### Problem to solve
Each line of data below must be printed exactly as written, with any pictures removed.

### Dataset excerpt
^^^^^^^^^^^^^^^^
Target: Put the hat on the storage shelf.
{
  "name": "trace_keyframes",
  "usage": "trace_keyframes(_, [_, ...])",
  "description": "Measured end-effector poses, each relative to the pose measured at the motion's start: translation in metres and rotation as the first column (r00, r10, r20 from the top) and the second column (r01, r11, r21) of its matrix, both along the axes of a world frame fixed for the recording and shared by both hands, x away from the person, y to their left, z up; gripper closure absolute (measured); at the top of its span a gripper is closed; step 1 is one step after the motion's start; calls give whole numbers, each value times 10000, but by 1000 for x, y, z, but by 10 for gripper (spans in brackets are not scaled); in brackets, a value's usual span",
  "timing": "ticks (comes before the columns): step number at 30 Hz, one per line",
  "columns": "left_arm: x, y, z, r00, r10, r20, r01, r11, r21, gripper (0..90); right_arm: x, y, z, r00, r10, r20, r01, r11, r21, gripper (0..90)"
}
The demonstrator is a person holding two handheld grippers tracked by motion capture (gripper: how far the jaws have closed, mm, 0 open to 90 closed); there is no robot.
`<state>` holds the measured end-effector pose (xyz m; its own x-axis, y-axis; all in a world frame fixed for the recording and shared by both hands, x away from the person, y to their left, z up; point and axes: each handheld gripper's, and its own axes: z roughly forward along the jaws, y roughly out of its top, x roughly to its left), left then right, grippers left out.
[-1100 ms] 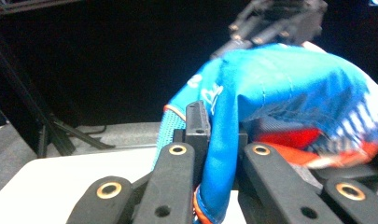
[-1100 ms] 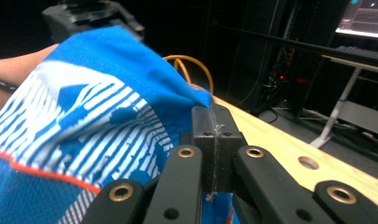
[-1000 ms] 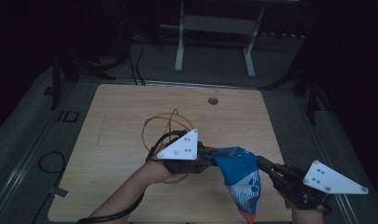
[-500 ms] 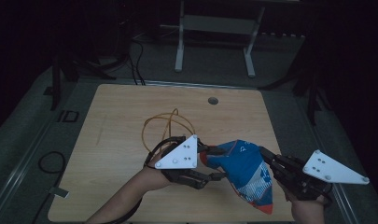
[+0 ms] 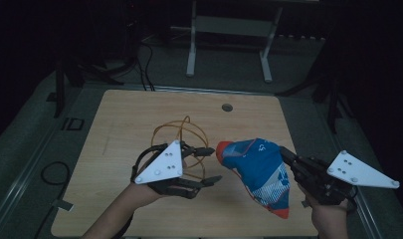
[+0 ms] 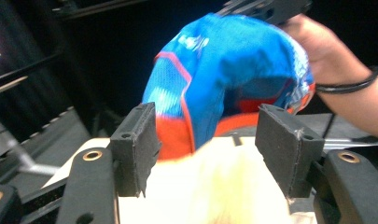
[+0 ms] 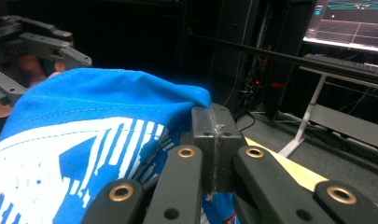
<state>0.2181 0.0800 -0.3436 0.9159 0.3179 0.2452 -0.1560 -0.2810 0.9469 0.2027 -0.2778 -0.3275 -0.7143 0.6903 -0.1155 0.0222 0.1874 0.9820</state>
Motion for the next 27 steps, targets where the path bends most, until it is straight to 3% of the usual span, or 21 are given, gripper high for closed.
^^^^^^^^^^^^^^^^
### Exercise output
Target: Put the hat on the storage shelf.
{
  "name": "trace_keyframes",
  "usage": "trace_keyframes(_, [_, ...])",
  "description": "Measured end-effector poses, each relative to the pose measured at the motion's start: translation in metres and rotation as the first column (r00, r10, r20 from the top) and the second column (r01, r11, r21) of its matrix, both along the axes of a world frame fixed for the recording and shared by both hands, x away from the person, y to their left, z up; gripper closure absolute (measured); at the top of its span a gripper is closed; step 1 is one step after the motion's start; calls give whole numbers, each value times 10000, but by 1000 for x, y, z, but by 10 for gripper (spans in brackets are not scaled); in brackets, a value's usual span",
  "timing": "ticks (comes before the columns): step number at 30 Hz, one per line",
  "columns": "left_arm: x, y, z, r00, r10, r20, r01, r11, r21, gripper (0..90); right_arm: x, y, z, r00, r10, r20, r01, r11, r21, gripper (0..90)"
}
The demonstrator is a person holding two handheld grippers tracked by motion capture (gripper: how far the jaws have closed, mm, 0 open to 90 closed); there is no robot.
`<state>` holds the measured end-effector pose (xyz m; its own x-axis, y-axis; all in a world frame fixed for the recording and shared by both hands, x away from the person, y to their left, z up; point and axes: each handheld gripper's, and its own axes: z roughly forward along the jaws, y roughly out of its top, x roughly to its left), left then right, grippers left out.
[-1100 ms] 
[-1100 ms] 
[-1000 ms] 
[-500 ms] 
[+0 ms] 
[+0 ms] 
[+0 ms] 
<state>0.2181 0.0800 -0.3436 0.9159 0.3179 0.2452 -0.1560 -0.2810 0.9469 0.2027 -0.2778 -0.3275 -0.7143 0.6903 -0.1155 0.0222 0.1874 0.9820</state>
Motion for the next 27 steps, targets where the path bends most, until it is straight to 3% of the usual span, or 21 are given, gripper high for closed.

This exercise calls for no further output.